Thanks for any/all advice!!  Chuck Forman


----------



## Redirish (Apr 29, 2014)

Chuck Forman said:


> Can anyone help Mr Cheap here acquire or make gears for a small Lathe?
> 
> Looking at a nice 1952 Logan 11 X 36 model 922 lathe.  Good ways and headstock.  Trashed gears in the quick change box.  E-Bay has a QC box, but no gears.  Any advice RE repairing gears on a small lathe and a Logan specifically??.
> 
> ...


Do you know the pitch of the gears?


----------



## Don B (Apr 29, 2014)

I don't think I'd let the gears stop me from buying a good lathe at the right price, you may be able to match the gears up from a place like Boston Gear (might need modification) for a reasonable price, if all else fails making gears really isn't that hard, you have a mill just add a rotary table/Indexing head grind some fly cutters and you'll be in business, there's lots of info on the net about cutting gears, I think the workshop practice series of books has one about gear cutting, good luck.)


----------



## Chuck Forman (Apr 30, 2014)

Chuck Forman said:


> Can anyone help Mr Cheap here acquire or make gears for a small Lathe?
> 
> Looking at a nice 1952 Logan 11 X 36 model 922 lathe.  Good ways and headstock.  Trashed gears in the quick change box.  E-Bay has a QC box, but no gears.  Any advice RE repairing gears on a small lathe and a Logan specifically??.
> 
> ...



Thanks everyone for the great input.  Redirish, I do not know the gear pitch; can't measure or be  sure which and how many gears are bad without taking the gearbox apart.

Don B: Upbeat input for sure.  I'm a novice and thinking more of the "baby steps" approach to learning machine works, but who knows - - -.


----------



## Chuck Forman (May 5, 2014)

Well, I bought the 11 inch Logan and am making good progress sourcing gears.  

Thanks everyone for the advice/help.

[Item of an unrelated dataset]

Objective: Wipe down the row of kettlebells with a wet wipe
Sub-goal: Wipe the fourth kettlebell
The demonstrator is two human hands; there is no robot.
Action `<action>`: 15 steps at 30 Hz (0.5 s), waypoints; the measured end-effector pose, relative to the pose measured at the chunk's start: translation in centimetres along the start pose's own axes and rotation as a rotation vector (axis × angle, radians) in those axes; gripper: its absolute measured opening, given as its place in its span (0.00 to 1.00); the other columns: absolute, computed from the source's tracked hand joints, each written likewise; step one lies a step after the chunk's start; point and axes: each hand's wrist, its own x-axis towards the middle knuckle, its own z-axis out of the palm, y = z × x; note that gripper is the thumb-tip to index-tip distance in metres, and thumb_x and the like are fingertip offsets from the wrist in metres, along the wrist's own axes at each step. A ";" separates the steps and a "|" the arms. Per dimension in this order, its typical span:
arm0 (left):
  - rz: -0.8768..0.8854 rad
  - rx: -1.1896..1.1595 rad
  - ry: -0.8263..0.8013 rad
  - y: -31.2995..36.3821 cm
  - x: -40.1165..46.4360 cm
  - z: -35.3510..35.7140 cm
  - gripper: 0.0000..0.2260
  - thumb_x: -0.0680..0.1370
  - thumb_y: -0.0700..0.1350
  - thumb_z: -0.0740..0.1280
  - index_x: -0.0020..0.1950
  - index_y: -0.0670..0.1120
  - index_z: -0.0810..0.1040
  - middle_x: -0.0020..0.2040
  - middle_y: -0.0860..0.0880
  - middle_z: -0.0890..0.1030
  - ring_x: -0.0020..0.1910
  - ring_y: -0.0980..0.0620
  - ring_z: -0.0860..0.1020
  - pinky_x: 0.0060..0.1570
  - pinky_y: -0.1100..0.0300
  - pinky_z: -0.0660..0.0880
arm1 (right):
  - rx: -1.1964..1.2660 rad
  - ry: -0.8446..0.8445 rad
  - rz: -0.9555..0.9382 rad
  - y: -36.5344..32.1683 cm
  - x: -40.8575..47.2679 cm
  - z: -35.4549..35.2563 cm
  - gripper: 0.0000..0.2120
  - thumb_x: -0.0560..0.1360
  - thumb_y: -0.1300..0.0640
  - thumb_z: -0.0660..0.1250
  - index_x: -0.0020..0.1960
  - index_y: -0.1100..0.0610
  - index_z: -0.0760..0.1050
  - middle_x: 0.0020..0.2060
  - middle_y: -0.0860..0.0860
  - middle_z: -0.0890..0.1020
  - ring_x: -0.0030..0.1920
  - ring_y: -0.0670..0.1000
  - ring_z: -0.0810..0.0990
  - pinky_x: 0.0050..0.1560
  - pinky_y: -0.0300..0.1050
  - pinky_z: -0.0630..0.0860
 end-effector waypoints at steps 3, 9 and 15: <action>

Pleased to learn Logan Actuator (store.lathe.com) has many new parts.  Called them; very helpful, but prices are nothing short of shocking!!

Chuck Forman.


----------



## Don B (May 5, 2014)

Chuck Forman said:


> Well, I bought the 11 inch Logan and am making good progress sourcing gears.
> 
> Thanks everyone for the advice/help. Pleased to learn Logan Actuator (store.lathe.com) has many new parts.  Called them; very helpful, but prices are nothing short of shocking!!
> 
> Chuck Forman.




Congratulations on your new to you lathe....! Good luck with the repair work, hopefully you'll have a fully functional lathe in short order. )


----------